Are there or what are the challenges in running your workshop/studio?
Being the boss can be challenging and probably the hardest part of being an entrepreneur for me. I had to learn a lot about myself and what kind of leader I wanted to be. Being honest with myself about my strengths and weaknesses was key in figuring out how to keep my team motivated and creating a space where we can all flourish and work together in a harmonious environment.
Can you walk us through the design process at the Dyad studio?
It usually starts with an idea of a shape or a size of, for example, a bag. From then on it’s probably mostly problem solving for me. How can I achieve a size or a shape like this? What’s its purpose? What are the details? How does it open and close? Is there a strap? If so, how is it attached?
In the beginning, it’s just a lot of thinking about it. If the idea sticks around for a while, like a couple of days or weeks, then I know it’s worth exploring. I start sketching to get a clearer idea of the design and then very quickly I will start with either cardboard or canvas to create the first mock-up. That phase of sampling in cardboard and canvas can take quite a while. All of the questions above will have to be answered during that process and it’s mainly problem solving which is the most frustrating but also most satisfying part. Once I feel fairly confident I will make a sample out of leather. The first one usually doesn’t come out great but it’s a starting point. Then I will involve my team. Their feedback is crucial, as they will be making the piece in the future so often they have great ideas on putting something together or making small changes to streamline the production process. A fresh pair of eyes is always a good idea.

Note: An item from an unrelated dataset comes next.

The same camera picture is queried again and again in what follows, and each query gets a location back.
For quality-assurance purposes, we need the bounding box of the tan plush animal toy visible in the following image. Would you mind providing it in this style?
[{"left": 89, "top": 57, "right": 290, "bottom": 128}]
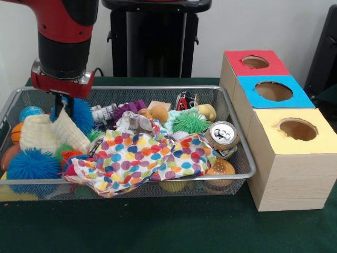
[{"left": 138, "top": 101, "right": 172, "bottom": 124}]

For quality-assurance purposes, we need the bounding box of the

How many samples have to be made to get to the final design is different, sometimes it’s only two, and sometimes it’s a few more than that. Once happy with a design I’ll test it out and wear it/use it for a couple of days to see how it holds up. Often I discover weak points or impractical details that have to be changed or something that is missing and needs to be added. After all of this has been done and the design has been signed off I will make the final pattern and with that pattern, I will go to the small business that makes the cutting knives that we are using to cut the leather pieces. Their craftsmanship is an important part of the process and when the knives are done we will make one piece first to see if the knives are correct. If that piece comes out great, we know we can make it in different colours and combinations.